Some scattered resources and knowledge regarding databases.
Reference:
ORM
Python: the Django ORM or SQLAlchemy
ORM can prevent SQL injection.
ORM (Object-Relational-Mapping) is a technique that lets you query and manipulate data from a database using an object-oriented paradigm.
The Object part is the one you use with your programming language (e.g. Python)
The Relational part is a Relational Database Manager System. There are other types of databases but the most popular is relational (e.g.
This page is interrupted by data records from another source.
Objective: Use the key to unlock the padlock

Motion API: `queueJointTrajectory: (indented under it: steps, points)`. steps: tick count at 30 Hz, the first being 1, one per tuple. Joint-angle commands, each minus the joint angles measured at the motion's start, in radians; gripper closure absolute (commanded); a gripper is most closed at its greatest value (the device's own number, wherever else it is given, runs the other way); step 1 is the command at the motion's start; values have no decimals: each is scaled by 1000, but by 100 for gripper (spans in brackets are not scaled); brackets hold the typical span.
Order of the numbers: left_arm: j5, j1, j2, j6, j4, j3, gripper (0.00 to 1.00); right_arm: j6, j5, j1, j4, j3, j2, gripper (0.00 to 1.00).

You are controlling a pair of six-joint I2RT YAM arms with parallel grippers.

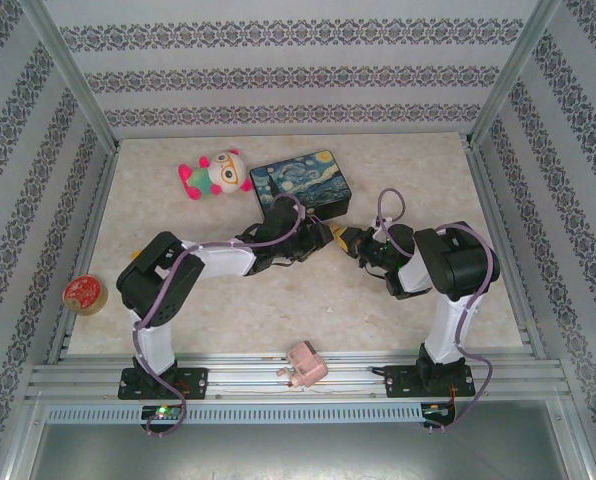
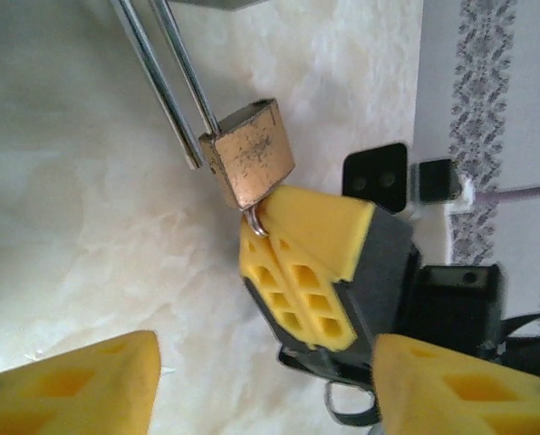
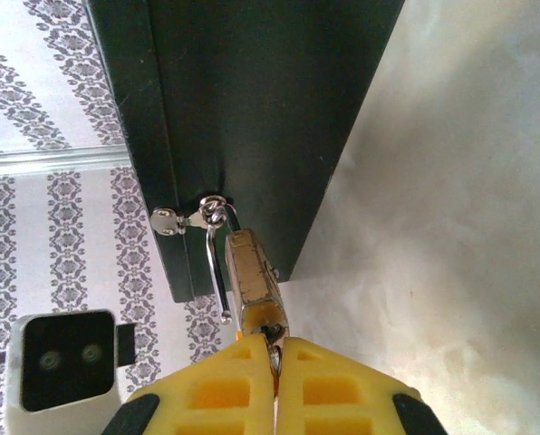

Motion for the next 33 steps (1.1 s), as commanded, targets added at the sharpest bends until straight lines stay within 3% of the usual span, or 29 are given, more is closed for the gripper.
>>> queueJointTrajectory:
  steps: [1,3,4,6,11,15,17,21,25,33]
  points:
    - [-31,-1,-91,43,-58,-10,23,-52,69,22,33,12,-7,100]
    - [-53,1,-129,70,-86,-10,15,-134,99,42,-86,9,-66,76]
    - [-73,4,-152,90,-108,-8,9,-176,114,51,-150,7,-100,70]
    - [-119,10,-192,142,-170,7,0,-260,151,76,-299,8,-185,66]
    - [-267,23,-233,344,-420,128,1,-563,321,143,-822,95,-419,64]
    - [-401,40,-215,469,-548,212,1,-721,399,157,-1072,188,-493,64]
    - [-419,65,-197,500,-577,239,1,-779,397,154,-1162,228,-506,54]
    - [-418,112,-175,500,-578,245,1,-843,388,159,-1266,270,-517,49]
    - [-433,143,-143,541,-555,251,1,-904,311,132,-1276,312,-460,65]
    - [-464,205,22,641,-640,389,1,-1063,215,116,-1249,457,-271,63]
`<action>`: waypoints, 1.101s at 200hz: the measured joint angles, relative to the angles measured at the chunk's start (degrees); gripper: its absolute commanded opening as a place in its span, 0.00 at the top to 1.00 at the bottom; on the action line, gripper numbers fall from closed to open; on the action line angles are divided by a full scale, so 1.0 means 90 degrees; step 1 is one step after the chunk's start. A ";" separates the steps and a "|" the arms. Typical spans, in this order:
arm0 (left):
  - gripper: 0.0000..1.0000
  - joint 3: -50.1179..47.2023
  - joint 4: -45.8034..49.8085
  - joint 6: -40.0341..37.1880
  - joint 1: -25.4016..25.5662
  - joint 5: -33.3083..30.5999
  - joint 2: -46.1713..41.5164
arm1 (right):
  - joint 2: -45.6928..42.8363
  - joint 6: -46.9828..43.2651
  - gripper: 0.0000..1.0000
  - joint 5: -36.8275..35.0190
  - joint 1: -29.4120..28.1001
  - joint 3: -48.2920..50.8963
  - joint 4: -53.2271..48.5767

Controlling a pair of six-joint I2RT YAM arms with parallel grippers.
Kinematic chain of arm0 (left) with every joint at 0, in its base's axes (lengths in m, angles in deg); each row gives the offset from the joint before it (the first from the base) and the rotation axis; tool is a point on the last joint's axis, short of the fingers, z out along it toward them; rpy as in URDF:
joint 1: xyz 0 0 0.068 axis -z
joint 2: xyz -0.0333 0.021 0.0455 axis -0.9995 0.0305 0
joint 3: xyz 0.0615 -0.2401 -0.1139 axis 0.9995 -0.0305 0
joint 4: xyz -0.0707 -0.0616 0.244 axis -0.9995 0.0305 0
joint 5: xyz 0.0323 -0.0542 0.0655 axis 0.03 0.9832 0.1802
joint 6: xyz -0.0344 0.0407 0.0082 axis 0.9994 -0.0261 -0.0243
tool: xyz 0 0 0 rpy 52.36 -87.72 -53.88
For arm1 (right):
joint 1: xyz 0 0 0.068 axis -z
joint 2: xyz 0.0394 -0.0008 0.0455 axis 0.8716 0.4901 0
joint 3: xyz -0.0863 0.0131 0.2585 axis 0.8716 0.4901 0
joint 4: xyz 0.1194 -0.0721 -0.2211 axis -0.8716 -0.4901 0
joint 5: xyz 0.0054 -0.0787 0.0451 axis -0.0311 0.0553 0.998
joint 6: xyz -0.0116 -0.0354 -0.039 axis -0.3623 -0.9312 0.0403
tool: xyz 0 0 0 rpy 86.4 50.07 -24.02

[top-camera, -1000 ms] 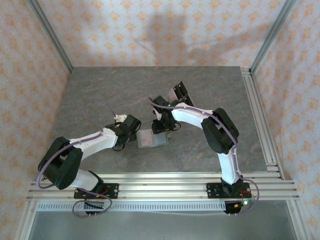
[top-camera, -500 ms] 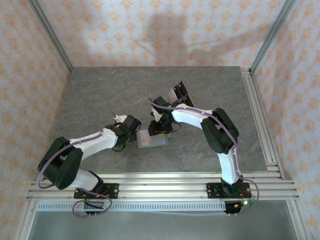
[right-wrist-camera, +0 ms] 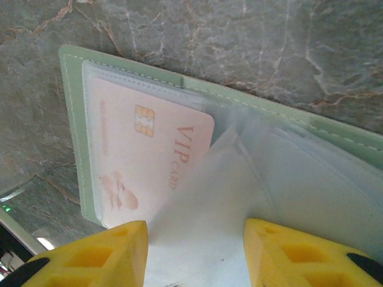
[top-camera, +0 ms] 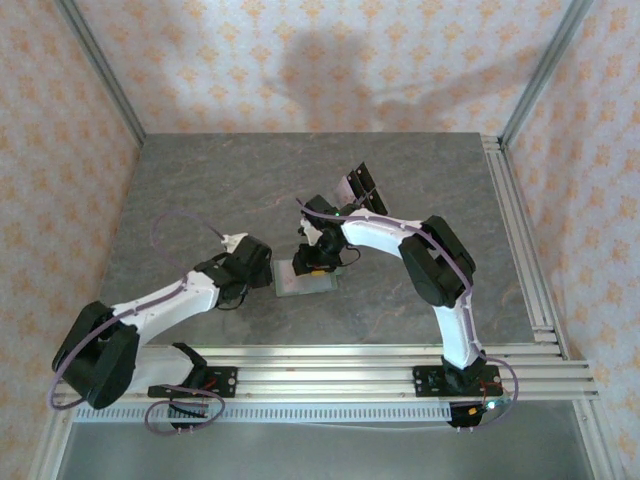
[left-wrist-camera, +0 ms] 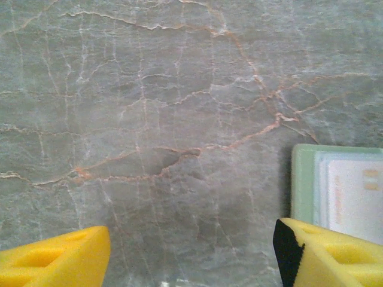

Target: Put the credit cards into the card holder

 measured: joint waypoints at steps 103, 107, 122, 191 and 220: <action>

MySQL)
The Mapping part is where you do a bridge between your objects and your tables.
An ORM library is a completely ordinary library written in your language of choice that encapsulates the code needed to manipulate the data, so you don’t use SQL anymore; you interact directly with an object in the same language you’re using.
Using an ORM framework would allow you to map that object with a database record automatically. For instance, retrieve a list of books from author name “Linus”:
1 | book_list = BookTable.query(author="Linus"); |
The mechanical part is taken care of automatically via the ORM library.
Pros and Cons:
ORM saves a lot of time:
- DRY: You write your data model in only one place, and it’s easier to update, maintain, and reuse the code.
- A lot of stuff is done automatically, from database handling to I18N.
- It forces you to write MVC code, which, in the end, makes your code a little cleaner.
- You don’t have to write poorly-formed SQL (most Web programmers really suck at it, because SQL is treated like a “sub” language, when in reality it’s a very powerful and complex one).
- Sanitizing; using prepared statements or transactions are as easy as calling a method.
ORM library is more flexible:
- It fits in your natural way of coding (it’s your language!).
- It abstracts the DB system, so you can change it whenever you want.
- The model is weakly bound to the rest of the application, so you can change it or use it anywhere else.
- It lets you use OOP goodness like data inheritance without a headache.
Disadvantages of ORM:
- You have to learn it, and ORM libraries are not lightweight tools;
- You have to set it up. Same problem.
- Performance is OK for usual queries, but a SQL master will always do better with his own SQL for big projects.
- It abstracts the DB. While it’s OK if you know what’s happening behind the scene, it’s a trap for new programmers that can write very greedy statements, like a heavy hit in a for loop.
NoSQL & My SQL
General points about NoSQL:
NoSQL is typically good for unstructured/“schemaless” data - usually, you don’t need to explicitly define your schema up front and can just include new fields without any ceremony
NoSQL typically favours a denormalised schema due to no support for JOINs per the RDBMS world. So you would usually have a flattened, denormalized representation of your data.
Using NoSQL doesn’t mean you could lose data. Different DBs have different strategies. e.g. MongoDB - you can essentially choose what level to trade off performance vs potential for data loss - best performance = greater scope for data loss.
It’s often very easy to scale out NoSQL solutions. Adding more nodes to replicate data to is one way to a) offer more scalability and b) offer more protection against data loss if one node goes down. But again, depends on the NoSQL DB/configuration. NoSQL does not necessarily mean “data loss” like you infer.
Complex/dynamic queries/reporting are best served from an Relational Database. Often the query functionality for a NoSQL DB is limited (NoSQL DBs often lack the ability to perform atomic operations across multiple “tables”).
It doesn’t have to be a 1 or the other choice. My experience has been using RDBMS in conjunction with NoSQL for certain use cases.
NoSQL is more suitable for:
Easy to scale by just adding more nodes.
Query on large data set
Imagine tons of tweets posted on twitter every day. In RDMS, there could be tables with billions of rows, and you don’t want to do query on those tables directly, not even mentioning, most of time, table joins are also needed for complex queries (MySQL breaks when it gets to billions).
Disk I/O bottleneck
If a website needs to send results to different users based on users’ real-time info, we are probably talking about tens or hundreds of thousands of SQL read/write requests per second. Then disk i/o will be a serious bottleneck.